Benché tardivo, il “progetto Medusa” è quanto mai opportuno. Come lo sono altri progetti per ampliare i collegamenti digitali dell’Europa previsti dal Global Gateway: un nuovo cavo digitale attraverso il Mar Nero; il prolungamento al Cile e all’America centrale del cavo Bella, inaugurato di recente, che collega il Portogallo al Brasile. Oltre che nel digitale, i 70 progetti del piano Ue prevedono investimenti in settori strategici, quali energia, trasporti, sanità e istruzione. Per grandi linee, 36 progetti riguardano l’Africa,14 l’America del Sud e i Caraibi, 13 l’Asia-Pacifico, 7 alcune aree vicine all’Europa.

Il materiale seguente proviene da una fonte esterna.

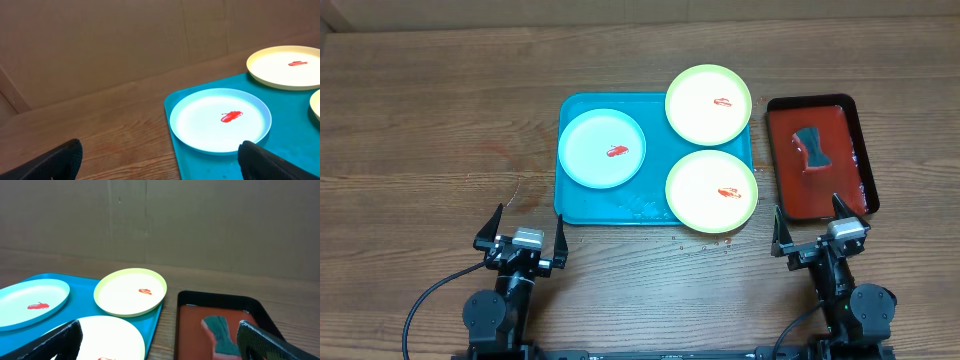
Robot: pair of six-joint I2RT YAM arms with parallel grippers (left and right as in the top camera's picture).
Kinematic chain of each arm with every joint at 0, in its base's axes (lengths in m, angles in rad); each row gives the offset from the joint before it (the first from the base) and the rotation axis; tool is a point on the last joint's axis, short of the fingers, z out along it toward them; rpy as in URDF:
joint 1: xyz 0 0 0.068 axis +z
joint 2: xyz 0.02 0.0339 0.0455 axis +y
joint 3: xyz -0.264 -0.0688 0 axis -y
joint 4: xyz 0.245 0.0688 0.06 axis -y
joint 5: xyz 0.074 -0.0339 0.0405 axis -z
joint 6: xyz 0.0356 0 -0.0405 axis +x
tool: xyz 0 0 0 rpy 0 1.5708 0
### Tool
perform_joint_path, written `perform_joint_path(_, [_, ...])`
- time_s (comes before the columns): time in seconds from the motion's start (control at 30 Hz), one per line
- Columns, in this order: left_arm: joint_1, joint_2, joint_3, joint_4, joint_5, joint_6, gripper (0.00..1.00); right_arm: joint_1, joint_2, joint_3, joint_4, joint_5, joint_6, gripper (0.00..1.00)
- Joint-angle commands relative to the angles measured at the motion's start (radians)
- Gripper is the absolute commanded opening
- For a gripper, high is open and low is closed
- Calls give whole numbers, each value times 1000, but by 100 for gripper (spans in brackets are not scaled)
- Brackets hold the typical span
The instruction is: Clean dirty plates on tray and stack at the side
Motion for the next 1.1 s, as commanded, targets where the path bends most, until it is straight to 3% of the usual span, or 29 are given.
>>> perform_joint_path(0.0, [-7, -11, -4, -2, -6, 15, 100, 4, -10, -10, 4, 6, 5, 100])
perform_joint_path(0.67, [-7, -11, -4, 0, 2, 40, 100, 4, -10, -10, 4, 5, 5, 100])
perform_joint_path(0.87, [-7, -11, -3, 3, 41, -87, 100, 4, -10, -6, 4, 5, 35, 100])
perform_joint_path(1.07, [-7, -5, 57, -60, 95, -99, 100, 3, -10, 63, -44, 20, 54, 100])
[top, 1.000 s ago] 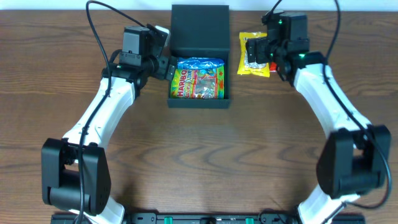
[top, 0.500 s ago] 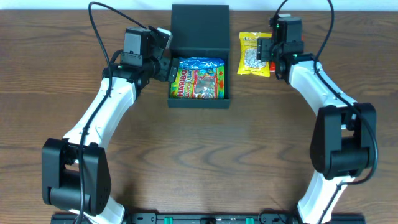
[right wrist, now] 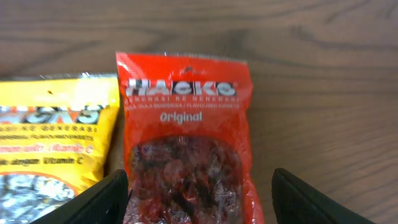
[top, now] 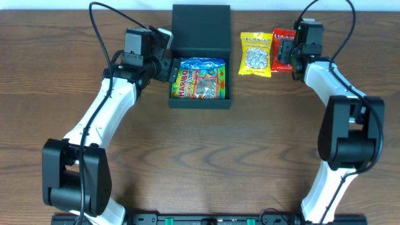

Sono programmi che vanno oltre la scadenza del mandato della attuale Commissione Ue (nel 2024 si voterà per il nuovo parlamento europeo), per cui nei prossimi mesi diventeranno uno dei temi della campagna elettorale europea, oltre a quelli già evidenti: guerra in Ucraina, costi dell’energia, inflazione e vincoli del Patto di stabilità, aiuti di Stato, sacrifici generali e, purtroppo, impoverimento continuo del ceto medio, specialmente in Italia.

Il tutto a seguito di massicci prestiti e investimenti di Pechino in Africa per costruire infrastrutture chiave, come porti, aeroporti, ferrovie e centrali elettriche, nell’ambito della strategia Belt and road iniziative, nota come Nuova via della seta.